On Tuesday, Maryland men’s basketball coach Mark Turgeon was given every opportunity to explain away his team’s sluggish rebounding effort against Connecticut in Friday night’s season opener. Were the Terrapins starry-eyed on the big stage in Brooklyn, N.Y., or perhaps nervous over playing the nation’s 18th-ranked team?
Here Turgeon interjected. He had heard enough.
“No, let’s don’t make excuses for them,” Turgeon said. “It was just laziness and not doing what they’re supposed to be doing. If they want to be great, they’ll stop doing those things. If they want to be mediocre, we’ll play like we did Friday night.”
Harsh criticism, perhaps. But given how Turgeon’s teams pride themselves on strong rebounding, the postgame text messages he received from friends and colleagues, questioning Maryland’s poor effort on the glass, validated the sentiment.
The Huskies were among the nation’s worst rebounding teams last season, ranking 279th nationally in offensive rebounding percentage and 319th in defense rebounding percentage. The story lines from Connecticut leading into Friday’s game focused on this nasty smudge on the team’s otherwise strong season, and how Coach Kevin Ollie planned to fix it.
Five offensive rebounds within the first 10 minutes answered those questions. Without Alex Len manning the paint, the Terps failed to corral missed shots or even simply box out the Huskies. Contrast this to last season, when they ranked in the top 41 nationally in both offensive and defensive rebounding percentages.
“It was us,” Turgeon said. “[Connecticut] made an emphasis. All week going in they were talking about how bad their rebounding was. I thought ours was pretty good and obviously I was fooled.”
Against Connecticut, Forward Evan Smotrycz finished with a team-high nine rebounds, but struggled before halftime on the defensive glass.
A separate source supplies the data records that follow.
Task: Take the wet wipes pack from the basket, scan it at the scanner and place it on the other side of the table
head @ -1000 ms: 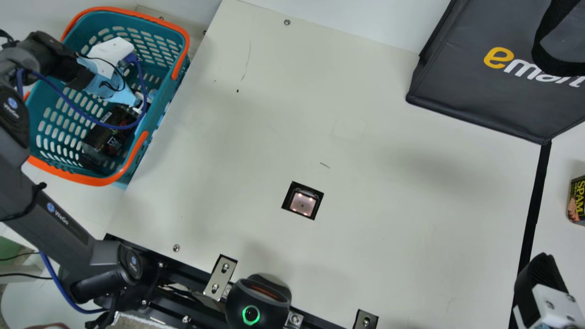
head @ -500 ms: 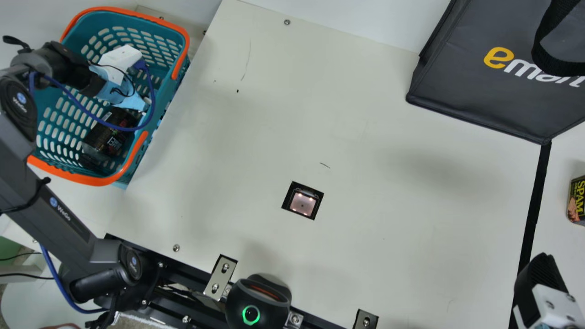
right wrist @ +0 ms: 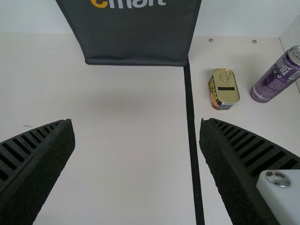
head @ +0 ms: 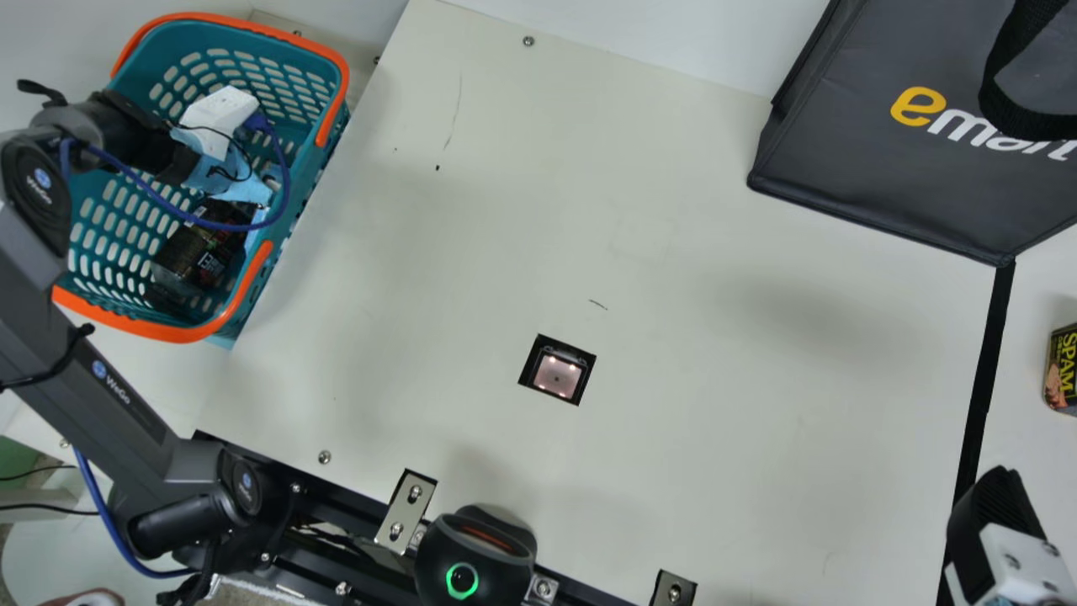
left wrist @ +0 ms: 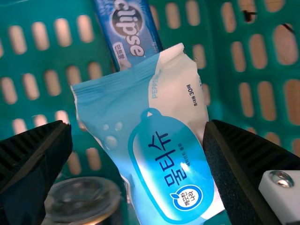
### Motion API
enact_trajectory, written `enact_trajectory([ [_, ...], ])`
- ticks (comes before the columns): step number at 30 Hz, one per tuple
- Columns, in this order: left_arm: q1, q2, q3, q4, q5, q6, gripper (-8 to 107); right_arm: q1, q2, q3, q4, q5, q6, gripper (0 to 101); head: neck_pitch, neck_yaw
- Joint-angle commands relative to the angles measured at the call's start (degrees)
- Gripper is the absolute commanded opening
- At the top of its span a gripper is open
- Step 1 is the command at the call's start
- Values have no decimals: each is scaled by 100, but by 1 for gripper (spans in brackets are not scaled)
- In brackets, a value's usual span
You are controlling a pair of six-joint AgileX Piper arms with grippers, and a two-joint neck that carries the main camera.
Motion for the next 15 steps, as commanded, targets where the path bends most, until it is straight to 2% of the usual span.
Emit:
enact_trajectory([
  [1, 31, 11, -15, 27, 9, -68, 90, 0, 0, 0, 0, 0, 0, 95, -166, 23],
  [15, 52, -22, -173, 105, 570, -869, 90, 0, 0, 0, 0, 5, 0, 95, -166, 23],
])
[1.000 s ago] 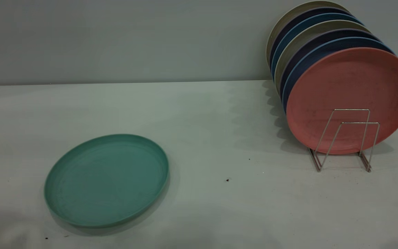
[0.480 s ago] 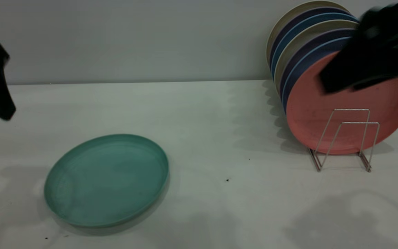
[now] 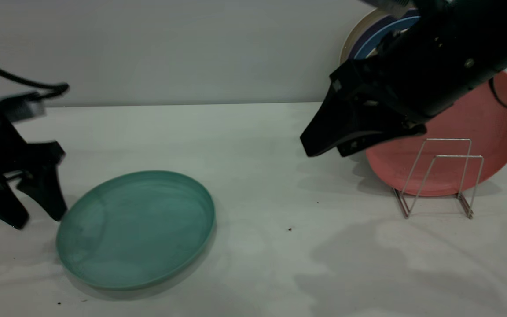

Even more concerning, Maryland’s three true post players – Charles Mitchell, Shaquille Cleare and Damonte Dodd – combined for just four rebounds over 40 combined minutes.
“When I saw how many rebounds I had, I felt like that was disappointing,” said Mitchell, who during nonconference play last season ranked among the nation’s leaders in offensive rebounding percentage. “That’s what I pride myself on. That’s what I know I can help my teammates on the most. As a team, we outrebounded like 90 percent of the teams last year. That’s a downfall to our team. We have the size and the length to outrebound every team. It’s an effort thing.”
Mitchell is correct. No opponent outrebounded Maryland until its 11th ACC game, and just three teams did the entire season. That Connecticut was outrebounded by 10 against Yale – allowing 17 on the offensive glass alone – in its next game only compounded Turgeon’s frustration.
“We’ve done a lot of rebounding drills since Friday night,” he said.